Por Alberto Robledo Cervantes
Cerrar los ojos y perderse, dejar de pensar por una fracción de vida, olvidarse de todo lo que existe, existió y existirá. Un fluir constante de sonido. Deslizarse por el terciopelo que emana del saxofón.
Tejer la historia del tiempo desde un espacio eterno, desde el espacio en el que fuimos creados, desde la inocencia que nos hace voltear hacia el cielo y contemplar las nubes deslizarse despreocupadas en un azul infinito.
Crear desde lo más profundo de nuestra humanidad. Buscar una conexión con lo más divino de nuestro ser a través de la creación, es decir, a través de la ausencia del miedo, de la ausencia de preguntas.
Buscarse una y otra vez, encontrarse, perderse en el preciso momento en el que creíamos que ya conocíamos el camino y que todo estaba resuelto pero nada nunca lo ha estado, nada nunca lo estará.
Sísifo y su piedra, Ícaro creyendo alcanzar el cielo. Somos las historias que nos han contado, somos todos los Dioses, somos todos los demonios, somos todo el amor y todo el odio, somos el bien y el mal y la guerra y la paz y el tiempo y el espacio y la música, somos la música, somos el caos, la música es el caos.
Perderse una vez más. Perderse en los sonidos y en el diálogo entre los colores, en un diálogo de seres divinos que explotan en ritmos y armonías, en jazz, en la furia de la compasión, en la ternura del enojo, en la imperfección del amor; ver la profundidad del peñasco y lanzarse lo mismo, tener miedo a la muerte y morir lo mismo, tener miedo a la vida y vivir lo mismo.
Tener miedo al amor y enamorarse como si el miedo fuera nuestro motor y no un freno, como si el miedo fuera el que nos dijera lo que tenemos qué hacer y no lo que no tenemos que hacer; buscar que la siguiente nota sea la incorrecta y no la correcta, que la canción termine ahora o que no termine nunca, que la frase continúe hasta que se acabe el aire y tengamos que exprimir nuestros pulmones solo para decir una palabra más y esa palabra sea la peor que hemos dicho durante todo el tiempo que hemos estado vivos o que hemos creído estar vivos: arriesgar nuestra vida para cometer un error más, vivir sin timón y en el delirio, aceptar lo absurdo como lo cotidiano, disfrutarlo como disfrutamos el café con leche.

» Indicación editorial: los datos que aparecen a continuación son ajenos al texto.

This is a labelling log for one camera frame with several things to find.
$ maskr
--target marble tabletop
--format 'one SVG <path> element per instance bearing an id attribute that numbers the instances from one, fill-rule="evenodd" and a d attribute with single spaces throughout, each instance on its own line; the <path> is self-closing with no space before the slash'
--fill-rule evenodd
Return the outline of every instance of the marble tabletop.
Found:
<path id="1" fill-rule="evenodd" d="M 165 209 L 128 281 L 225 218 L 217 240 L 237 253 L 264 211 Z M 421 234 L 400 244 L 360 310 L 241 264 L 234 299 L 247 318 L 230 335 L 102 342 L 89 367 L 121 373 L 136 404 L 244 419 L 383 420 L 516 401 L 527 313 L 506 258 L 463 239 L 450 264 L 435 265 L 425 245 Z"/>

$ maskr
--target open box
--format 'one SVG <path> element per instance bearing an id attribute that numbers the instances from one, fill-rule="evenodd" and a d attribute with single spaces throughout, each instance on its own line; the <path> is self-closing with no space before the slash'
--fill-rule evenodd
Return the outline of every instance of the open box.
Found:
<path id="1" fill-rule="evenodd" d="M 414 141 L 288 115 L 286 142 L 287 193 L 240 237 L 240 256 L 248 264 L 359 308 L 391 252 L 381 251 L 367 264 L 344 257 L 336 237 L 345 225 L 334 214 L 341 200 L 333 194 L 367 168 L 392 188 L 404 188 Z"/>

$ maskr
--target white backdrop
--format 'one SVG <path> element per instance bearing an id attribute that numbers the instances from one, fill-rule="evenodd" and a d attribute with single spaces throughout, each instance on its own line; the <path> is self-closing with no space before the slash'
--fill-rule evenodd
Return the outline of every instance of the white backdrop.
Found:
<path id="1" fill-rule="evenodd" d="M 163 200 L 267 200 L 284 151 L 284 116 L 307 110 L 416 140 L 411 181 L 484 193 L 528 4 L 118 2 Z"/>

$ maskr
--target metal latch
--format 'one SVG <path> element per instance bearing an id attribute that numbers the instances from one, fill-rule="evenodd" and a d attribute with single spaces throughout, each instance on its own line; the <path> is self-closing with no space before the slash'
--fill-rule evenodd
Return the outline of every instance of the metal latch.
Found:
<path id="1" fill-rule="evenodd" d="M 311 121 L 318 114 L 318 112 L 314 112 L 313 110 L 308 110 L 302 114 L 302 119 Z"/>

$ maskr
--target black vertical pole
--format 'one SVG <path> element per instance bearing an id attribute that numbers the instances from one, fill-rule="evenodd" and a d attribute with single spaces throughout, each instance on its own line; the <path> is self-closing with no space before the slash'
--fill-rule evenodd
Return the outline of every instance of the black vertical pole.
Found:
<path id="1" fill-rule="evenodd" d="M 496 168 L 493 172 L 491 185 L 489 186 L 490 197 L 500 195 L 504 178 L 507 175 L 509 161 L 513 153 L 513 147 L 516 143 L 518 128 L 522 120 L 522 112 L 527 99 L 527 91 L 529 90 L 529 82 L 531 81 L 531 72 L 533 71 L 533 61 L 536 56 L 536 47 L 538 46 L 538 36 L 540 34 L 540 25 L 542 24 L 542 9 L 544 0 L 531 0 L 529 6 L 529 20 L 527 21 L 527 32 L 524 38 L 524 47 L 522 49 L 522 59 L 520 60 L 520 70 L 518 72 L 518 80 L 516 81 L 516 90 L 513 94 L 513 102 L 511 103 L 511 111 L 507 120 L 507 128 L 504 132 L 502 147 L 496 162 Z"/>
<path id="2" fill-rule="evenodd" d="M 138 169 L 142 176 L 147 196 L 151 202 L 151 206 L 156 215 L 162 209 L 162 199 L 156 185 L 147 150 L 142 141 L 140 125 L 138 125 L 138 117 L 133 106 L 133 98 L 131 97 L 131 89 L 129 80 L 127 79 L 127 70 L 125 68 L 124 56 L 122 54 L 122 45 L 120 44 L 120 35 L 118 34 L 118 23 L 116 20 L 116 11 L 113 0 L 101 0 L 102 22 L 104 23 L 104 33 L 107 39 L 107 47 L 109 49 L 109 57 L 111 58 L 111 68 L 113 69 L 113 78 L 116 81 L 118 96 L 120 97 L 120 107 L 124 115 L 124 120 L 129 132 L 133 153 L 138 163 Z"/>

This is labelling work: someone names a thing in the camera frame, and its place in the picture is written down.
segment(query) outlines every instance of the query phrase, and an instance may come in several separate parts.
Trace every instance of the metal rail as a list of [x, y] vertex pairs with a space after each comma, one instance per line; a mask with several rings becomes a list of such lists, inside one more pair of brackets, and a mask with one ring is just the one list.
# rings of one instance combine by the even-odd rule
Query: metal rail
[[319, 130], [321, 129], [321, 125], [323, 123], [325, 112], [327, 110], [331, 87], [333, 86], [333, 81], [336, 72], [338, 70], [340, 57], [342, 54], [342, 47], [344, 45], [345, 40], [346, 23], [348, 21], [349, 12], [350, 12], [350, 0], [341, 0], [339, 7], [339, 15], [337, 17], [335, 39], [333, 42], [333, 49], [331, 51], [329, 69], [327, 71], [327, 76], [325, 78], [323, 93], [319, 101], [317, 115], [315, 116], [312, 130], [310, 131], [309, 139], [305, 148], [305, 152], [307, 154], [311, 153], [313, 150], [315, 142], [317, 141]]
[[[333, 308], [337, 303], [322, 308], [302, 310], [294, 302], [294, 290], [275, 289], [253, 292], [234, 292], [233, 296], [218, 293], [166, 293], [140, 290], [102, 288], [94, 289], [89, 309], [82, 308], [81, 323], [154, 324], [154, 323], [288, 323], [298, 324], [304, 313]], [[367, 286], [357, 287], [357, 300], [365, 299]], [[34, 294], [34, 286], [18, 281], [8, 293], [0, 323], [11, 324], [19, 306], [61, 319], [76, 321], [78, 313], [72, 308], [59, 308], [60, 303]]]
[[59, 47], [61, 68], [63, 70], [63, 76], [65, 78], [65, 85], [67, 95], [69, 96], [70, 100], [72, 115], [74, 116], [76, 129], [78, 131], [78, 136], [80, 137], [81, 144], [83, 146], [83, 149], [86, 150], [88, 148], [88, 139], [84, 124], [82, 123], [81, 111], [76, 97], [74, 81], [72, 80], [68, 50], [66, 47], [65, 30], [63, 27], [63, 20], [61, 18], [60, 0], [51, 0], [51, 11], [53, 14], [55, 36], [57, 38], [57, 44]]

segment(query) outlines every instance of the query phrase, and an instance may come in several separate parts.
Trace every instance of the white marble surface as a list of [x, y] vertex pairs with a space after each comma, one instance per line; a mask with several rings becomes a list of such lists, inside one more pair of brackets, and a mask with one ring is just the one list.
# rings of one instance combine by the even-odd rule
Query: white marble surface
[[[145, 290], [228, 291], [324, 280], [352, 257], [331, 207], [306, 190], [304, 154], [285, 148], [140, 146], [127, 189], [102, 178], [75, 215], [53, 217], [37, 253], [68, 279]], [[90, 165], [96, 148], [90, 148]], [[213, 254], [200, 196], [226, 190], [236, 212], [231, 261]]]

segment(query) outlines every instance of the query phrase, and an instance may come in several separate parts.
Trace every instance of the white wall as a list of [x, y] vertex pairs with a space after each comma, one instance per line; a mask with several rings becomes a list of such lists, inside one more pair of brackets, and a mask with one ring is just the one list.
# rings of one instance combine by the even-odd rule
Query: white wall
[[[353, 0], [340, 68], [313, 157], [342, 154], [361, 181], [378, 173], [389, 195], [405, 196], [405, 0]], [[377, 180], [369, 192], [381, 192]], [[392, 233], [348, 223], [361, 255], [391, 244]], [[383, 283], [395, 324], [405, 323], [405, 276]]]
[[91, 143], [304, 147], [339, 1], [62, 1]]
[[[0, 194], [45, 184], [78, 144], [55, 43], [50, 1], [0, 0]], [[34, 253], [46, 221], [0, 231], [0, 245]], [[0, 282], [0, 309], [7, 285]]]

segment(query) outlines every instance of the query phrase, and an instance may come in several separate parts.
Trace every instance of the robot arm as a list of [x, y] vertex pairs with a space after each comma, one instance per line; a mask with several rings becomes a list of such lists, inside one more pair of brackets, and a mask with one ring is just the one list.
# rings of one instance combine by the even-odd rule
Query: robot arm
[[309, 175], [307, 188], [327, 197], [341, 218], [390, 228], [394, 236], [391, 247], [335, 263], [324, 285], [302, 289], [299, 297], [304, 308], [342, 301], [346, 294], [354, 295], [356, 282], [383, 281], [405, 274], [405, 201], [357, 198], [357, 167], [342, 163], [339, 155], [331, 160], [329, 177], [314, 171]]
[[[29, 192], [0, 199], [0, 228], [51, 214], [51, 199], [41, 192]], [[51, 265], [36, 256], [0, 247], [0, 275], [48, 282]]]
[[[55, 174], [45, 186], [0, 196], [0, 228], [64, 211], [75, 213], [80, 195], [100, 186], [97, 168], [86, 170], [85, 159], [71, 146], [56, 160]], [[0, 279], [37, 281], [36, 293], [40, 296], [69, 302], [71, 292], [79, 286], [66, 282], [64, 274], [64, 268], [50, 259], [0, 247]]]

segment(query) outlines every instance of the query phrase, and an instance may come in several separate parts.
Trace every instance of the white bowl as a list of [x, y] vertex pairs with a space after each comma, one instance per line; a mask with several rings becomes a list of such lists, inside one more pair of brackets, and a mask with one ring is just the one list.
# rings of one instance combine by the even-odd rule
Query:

Detenerse y continuar, decir algo más solo porque eso es siempre posible. Dulces notas de saxofón, dulces las palabras de los poetas, dulces los colores que viven en el pincel de un pintor que sostiene un brillante color en el infinito blanco de un lienzo, dulce la valentía de una persona que despierta cada mañana sin saber cómo se las ingeniará para llegar hacia la noche, dulces las palabras que continúan, dulce la vida que sigue, dulce el punto final.